Hoje, como nos diz Miller, trata-se da urgência de satisfação de um gozo êxtimo ao corpo. Íntimo e estranho, com menos enquadres simbólicos e imaginários e que coloca o jovem cara a cara com a dimensão real do sexo.
Persiana Indiscreta – O tema da XXIII Jornada da EBP-BA, “(O)Caso da intimidade: inquietante opacidade do ser”, aponta para uma discussão acerca da dimensão do olhar absoluto na vida contemporânea, denunciando um imperativo de transparência.

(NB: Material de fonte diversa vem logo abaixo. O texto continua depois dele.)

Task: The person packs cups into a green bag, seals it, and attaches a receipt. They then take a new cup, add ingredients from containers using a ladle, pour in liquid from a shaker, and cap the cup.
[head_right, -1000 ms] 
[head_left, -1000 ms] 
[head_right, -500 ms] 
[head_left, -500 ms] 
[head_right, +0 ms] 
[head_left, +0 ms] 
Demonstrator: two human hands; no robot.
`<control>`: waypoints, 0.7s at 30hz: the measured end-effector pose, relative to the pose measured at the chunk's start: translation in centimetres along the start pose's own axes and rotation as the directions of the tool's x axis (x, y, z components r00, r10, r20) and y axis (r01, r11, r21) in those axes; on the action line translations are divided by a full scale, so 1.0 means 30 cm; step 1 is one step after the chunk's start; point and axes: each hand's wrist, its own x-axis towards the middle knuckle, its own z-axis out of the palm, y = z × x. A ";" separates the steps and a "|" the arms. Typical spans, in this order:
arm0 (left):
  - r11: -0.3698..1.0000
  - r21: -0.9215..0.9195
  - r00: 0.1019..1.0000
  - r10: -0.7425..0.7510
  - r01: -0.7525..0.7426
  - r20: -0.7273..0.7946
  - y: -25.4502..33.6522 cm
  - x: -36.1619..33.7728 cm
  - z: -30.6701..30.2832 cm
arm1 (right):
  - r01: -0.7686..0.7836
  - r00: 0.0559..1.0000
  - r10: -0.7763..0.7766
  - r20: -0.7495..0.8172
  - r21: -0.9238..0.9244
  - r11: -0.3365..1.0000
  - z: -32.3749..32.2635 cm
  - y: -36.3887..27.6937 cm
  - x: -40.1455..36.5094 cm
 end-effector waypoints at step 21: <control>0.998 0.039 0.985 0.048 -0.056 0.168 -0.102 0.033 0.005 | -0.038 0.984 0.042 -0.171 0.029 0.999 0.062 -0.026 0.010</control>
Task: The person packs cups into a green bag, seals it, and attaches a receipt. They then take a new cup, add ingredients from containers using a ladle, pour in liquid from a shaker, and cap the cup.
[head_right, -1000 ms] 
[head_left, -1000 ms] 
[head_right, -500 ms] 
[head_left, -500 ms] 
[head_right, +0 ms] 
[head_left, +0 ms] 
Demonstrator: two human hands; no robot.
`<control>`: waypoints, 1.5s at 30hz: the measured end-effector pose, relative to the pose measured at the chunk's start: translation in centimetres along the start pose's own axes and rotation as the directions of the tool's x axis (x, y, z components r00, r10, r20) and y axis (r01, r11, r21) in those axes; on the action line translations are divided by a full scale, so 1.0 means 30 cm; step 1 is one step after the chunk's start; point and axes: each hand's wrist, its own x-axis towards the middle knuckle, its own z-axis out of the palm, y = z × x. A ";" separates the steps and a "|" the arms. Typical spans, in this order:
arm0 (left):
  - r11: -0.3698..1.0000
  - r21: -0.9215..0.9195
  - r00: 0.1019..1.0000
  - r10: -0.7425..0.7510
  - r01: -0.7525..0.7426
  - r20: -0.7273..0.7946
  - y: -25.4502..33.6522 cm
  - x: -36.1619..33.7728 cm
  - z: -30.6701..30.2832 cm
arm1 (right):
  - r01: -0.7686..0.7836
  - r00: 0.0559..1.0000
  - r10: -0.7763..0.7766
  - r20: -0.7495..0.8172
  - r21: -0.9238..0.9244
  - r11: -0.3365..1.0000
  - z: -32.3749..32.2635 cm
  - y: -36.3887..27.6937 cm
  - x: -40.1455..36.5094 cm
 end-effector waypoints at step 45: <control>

Como podemos pensar os fenômenos que se apresentam na adolescência hoje, frente a um Outro mais silencioso que comparece como quem tudo vê, panóptico que representa um empuxo ao voyeurismo?
Há na pergunta uma articulação entre o olhar absoluto e o imperativo da transparência ou “você deve mostrar tudo”. Há um pequeno filme sendo veiculado nas redes de uma garota que acorda, se maquia, volta pra cama como se tivesse acabado de acordar, tira uma selfie e posta nas redes. Nada mais fake, que responde ao imperativo de mostrar, mas sem nenhuma transparência. Uma montagem que mostra o que se quer ver, que responde ao Outro.
Miller, em seu seminário Silet, afirma que a imagem do corpo próprio pode ter função de significante e o sujeito pode se fazer representar por sua imagem diante do significante do Outro. Aqui a imagem tem valor significante respondendo a um Che vuoi?
Em seu seminário livro 11 (Os quatro conceitos fundamentais da psicanálise), Lacan insiste na necessidade de distinguirmos a função do olho e do olhar. O que está em jogo na experiência do adolescente e das redes onde a mostração responde a um imperativo?
Também com Lacan aprendemos que na experiência do olhar a castração joga sua partida. Então, tenderia a considerar que, se a resposta pela imagem vem na via do corpo próprio, estamos no terreno do significante, em uma articulação direta com o Outro, e a castração está no jogo. Isso evidentemente não exclui a possibilidade da experiência se dar pela via do olho, sem que o circuito pulsional esteja na partida, e aqui o jovem se objetaliza.
Persiana Indiscreta – Podemos dizer que há novos modos de laço social sendo empreendidos pelos jovens atuais, na grande rede de computadores interconectados? De que Outro falamos ao considerarmos as mudanças nas formas de comunicação que se tornam, a cada momento, mais virtuais?
Em uma homenagem póstuma a Rosine Lefort, Miller nos fala do “gozo autista nativo do ser” e que, apesar da perda inerente ao troumatisme, resta um tanto desse gozo tão íntimo. A inexistência do Outro em nossa época faz ressaltar esse modo de gozo solitário, autista. No entanto, um aspecto que se faz presente nas redes e que me chama a atenção no discurso dos jovens é que sempre há um outro à espera, sempre há alguém para responder, para jogar on-line, enfim, há sempre uma oferta e não é preciso o encontro dos corpos para que algum tipo de laço, mesmo que efêmero, se faça.
Nesse esconde-esconde virtual – lembrando que para jogar é preciso de pelo menos mais um -, como afirma G. Wajcman, o sujeito permanece fora do olhar do outro em um espaço de exclusão interna, onde há a possibilidade de se esconder. Mostrar e esconder, sem pôr em jogo o olhar, e o dar-se a ver, sem pôr em jogo a dimensão pulsional que convoca a castração, seria uma estratégia para manter-se no circuito da demanda sem aceder a nenhuma pergunta sobre o desejo, ou seja, gozar sozinho, às vezes convidando o outro, mas tendo sempre a possibilidade de retirar-se se a convocação para a inclusão do Outro for demasiada.
Aguardo os avanços que a XXIII Jornada da EBP-Bahia certamente trará para essas questões.